4. Most of the snakes are “adjusted” to be safe

Many snake charmers will go through great measures to ensure their safety, including de-fanging or removing venom from their snakes. Sometimes they will even go as far to sew the mouths shut. Those poor snakes.

3 cobras

Courtesy of r deangelo/Flickr.com

5. It’s a dying business

If you stumble upon a performance in action, enjoy it while you can. Because of many controversies surrounding this method, this business is slowly going into extinction.

snake charming

Courtesy of Jon Hurd/Flickr.com

6. Animal-rights activists are trying to end this ritual

In North Africa, it’s typical for charmers to sew the mouths of snakes, leaving only the front slightly exposed so the snakes can still stick their tongues out. Unfortunately, many snakes die from starvation after this procedure, enraging snake lovers worldwide.

snakes souk

Courtesy of Christine Olson/Flickr.com

7.  You can find snake charmers near souks

For those of you unfamiliar with that term, souks are marketplaces lined with vendors and cafes you would find in the Maghreb. So whenever you’re in the mood to view a live performance, head over to the touristy area and try your luck. 

tangier charmers

Courtesy of Wikimedia.org

8. Many locals considered charmers to be healers

Especially in ancient times, locals trusted charmers to heal their illness more than they did with doctors. Eventually, this hoax caught on when the health of the patients would “mysteriously” worsen instead of recovering.

pest control

Courtesy of Hari Prasad Nadig/Flickr.com

9. Some locals will contact snake charmers as pest control service

Egad! A cobra slithered its way into your kitchen? No worries! Just contact your local snake charmer and he’ll be there in a jiffy to remove the unwanted critter from the premises. You just saved him a trip to the wilderness!

cobra safer

Courtesy of Gopal Venkatsen/Flickr.com

10. Cobras are considered “safer” than other venomous snakes

Because cobras are a bit more sluggish and slower than their swifter python or viper cousins, they are much more preferred assistants in the performance.
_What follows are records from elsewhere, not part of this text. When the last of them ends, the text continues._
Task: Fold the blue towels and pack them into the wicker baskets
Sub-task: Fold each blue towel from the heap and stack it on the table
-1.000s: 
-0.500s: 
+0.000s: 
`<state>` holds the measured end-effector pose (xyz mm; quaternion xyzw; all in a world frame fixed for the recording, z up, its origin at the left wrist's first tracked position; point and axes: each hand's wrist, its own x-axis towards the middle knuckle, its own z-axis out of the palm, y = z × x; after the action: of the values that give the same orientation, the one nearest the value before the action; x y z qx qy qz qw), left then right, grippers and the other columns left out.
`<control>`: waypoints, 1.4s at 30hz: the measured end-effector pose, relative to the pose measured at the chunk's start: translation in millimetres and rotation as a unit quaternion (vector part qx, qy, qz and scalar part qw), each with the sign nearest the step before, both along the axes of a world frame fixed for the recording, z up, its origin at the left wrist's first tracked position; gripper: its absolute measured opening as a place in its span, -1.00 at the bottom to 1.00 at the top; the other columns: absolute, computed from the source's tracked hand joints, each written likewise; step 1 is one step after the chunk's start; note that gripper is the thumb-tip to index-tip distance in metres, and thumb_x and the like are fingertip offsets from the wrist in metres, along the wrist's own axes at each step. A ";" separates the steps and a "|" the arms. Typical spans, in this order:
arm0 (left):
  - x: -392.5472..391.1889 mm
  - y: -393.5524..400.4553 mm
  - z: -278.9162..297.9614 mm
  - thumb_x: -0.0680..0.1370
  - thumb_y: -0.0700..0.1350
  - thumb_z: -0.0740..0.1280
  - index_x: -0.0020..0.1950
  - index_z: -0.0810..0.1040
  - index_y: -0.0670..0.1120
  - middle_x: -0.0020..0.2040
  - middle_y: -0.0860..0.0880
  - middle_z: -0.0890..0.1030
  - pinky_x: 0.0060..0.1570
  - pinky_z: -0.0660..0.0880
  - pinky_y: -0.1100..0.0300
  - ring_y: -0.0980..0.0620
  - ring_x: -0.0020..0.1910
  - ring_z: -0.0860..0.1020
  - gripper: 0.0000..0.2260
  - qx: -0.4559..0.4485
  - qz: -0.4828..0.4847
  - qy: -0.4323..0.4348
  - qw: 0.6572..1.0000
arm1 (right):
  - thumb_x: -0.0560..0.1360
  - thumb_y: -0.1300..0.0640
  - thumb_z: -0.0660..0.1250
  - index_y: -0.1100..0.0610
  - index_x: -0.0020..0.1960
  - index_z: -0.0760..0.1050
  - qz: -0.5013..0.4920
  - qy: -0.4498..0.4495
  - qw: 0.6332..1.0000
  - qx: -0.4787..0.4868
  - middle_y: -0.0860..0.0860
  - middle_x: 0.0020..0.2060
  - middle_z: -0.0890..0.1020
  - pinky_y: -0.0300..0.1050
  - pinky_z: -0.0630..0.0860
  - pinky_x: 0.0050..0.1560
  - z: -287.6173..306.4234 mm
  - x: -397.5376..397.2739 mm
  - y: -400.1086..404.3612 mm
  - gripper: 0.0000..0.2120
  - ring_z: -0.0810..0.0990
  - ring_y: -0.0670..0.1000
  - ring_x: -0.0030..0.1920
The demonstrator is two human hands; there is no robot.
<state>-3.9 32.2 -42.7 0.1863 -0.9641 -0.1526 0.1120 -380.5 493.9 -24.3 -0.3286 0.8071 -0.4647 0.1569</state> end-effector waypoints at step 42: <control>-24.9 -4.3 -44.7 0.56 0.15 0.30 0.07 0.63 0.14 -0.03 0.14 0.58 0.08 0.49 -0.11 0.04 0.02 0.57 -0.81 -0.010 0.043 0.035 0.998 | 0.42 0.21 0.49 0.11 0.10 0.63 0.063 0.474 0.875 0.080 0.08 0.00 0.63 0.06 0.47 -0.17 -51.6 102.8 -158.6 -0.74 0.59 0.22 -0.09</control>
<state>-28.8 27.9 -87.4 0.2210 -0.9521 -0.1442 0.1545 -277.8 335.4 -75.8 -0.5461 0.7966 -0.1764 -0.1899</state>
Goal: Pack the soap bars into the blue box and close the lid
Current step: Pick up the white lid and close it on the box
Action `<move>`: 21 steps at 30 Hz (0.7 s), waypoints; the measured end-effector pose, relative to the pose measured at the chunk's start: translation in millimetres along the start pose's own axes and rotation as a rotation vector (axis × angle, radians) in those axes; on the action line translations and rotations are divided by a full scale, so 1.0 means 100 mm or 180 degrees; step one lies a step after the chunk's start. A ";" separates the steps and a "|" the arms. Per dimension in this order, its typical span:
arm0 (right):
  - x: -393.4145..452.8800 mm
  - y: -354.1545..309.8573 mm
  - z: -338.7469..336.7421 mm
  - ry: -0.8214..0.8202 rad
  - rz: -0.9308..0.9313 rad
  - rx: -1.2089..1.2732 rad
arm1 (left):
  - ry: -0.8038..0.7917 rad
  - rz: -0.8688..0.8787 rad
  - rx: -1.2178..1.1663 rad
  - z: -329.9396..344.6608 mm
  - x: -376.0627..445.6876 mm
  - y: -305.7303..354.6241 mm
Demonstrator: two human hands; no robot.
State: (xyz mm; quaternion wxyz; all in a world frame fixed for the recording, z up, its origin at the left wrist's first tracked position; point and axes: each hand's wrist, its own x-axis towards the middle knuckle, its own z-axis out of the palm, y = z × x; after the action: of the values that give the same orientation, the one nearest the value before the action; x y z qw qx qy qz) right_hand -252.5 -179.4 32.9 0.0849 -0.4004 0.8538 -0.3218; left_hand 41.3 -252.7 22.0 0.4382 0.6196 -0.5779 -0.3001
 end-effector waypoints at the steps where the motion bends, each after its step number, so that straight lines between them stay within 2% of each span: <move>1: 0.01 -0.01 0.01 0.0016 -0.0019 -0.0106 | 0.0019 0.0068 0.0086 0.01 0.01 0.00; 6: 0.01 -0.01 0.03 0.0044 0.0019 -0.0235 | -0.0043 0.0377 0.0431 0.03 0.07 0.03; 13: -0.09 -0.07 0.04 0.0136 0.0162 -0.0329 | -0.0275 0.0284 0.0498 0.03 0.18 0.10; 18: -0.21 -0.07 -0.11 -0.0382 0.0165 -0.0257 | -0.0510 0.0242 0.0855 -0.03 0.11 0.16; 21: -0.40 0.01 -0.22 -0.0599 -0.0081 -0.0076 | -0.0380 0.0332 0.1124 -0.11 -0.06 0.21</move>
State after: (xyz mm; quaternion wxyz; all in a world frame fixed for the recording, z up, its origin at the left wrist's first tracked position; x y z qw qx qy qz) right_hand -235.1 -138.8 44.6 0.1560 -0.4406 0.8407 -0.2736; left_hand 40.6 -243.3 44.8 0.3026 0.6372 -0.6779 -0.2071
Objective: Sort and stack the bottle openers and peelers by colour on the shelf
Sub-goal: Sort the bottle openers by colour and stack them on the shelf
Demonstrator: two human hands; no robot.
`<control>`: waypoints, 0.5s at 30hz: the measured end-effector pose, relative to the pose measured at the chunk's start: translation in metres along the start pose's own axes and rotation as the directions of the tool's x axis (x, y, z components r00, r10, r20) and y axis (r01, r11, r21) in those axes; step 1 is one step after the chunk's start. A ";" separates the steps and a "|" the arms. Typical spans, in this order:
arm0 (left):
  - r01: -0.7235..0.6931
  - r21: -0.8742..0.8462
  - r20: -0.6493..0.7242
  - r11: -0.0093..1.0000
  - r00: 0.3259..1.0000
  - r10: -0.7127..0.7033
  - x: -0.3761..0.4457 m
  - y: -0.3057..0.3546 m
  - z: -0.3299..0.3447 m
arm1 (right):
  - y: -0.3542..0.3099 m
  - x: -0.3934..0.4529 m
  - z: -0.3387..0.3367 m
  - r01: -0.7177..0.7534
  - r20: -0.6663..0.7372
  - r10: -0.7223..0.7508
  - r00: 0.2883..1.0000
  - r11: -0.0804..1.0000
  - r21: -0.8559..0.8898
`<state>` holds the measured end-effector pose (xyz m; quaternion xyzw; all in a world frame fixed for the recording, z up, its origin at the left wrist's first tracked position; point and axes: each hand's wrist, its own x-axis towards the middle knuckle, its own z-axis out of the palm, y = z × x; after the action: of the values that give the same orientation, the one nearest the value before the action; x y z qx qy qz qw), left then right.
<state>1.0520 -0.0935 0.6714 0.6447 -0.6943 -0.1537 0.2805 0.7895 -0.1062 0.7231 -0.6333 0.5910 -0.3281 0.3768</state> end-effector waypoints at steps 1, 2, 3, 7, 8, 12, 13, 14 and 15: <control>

It also helps that the hoods make them appear more dangerous.

mouth snakes

Courtesy of Jon Hurd/Flickr.com

11. Snake charming is usually a family business

Most charmers do not wake up one day suddenly and said to themselves, “I think I’ll get into the snake charming business.”  Most charmers have been surrounded by snakes throughout their childhood and learned the skills from their fathers.

india charmer

Courtesy of Tom Thai/Flickr.com

12. This practice is illegal in India

India outlawed this business, so it’s best to try your luck at spotting it in northern Africa.

catching cobras

Courtesy of Elroy Serrao/Flickr.com

13. They often catch their own snakes

When the snakes die off, the charmers head into the desert or woods to single-handedly catch their new assistant. Of course, some lazy charmers will head to the pet store instead.

snake magicians

Courtesy of Casey Hugelfink/Flickr.com

14. Many legends portray snakes as evil deities

Snakes earn their bad reputations from historical and biblical texts. From the manipulative serpent in the book of Genesis to bad omens in Greek mythologies (think of Medusa’s hair), snakes rarely get a break from the negative stereotype. However, the Egyptians worshiped snakes and considered them to be one of the gods. 

dancing snake

Courtesy of Jonathan Molina/Flickr.com

15. Western worlds have adapted this method into different rituals

Widely influenced from snake charmers, many sideshow performances have approached charming serpents on different levels. From dancing with snakes to including them in magic tricks, snakes are often under better care and are professionally de-fanged to avoid infection.

More from AFKTravel:

Morocco’s Fascinating Tree Goats

15 Photos Of Tunisia That Will Make You Pack Your Bags

15 Experiences In Morocco You Simply Can’t Miss

This article was originally published on January 8, 2015.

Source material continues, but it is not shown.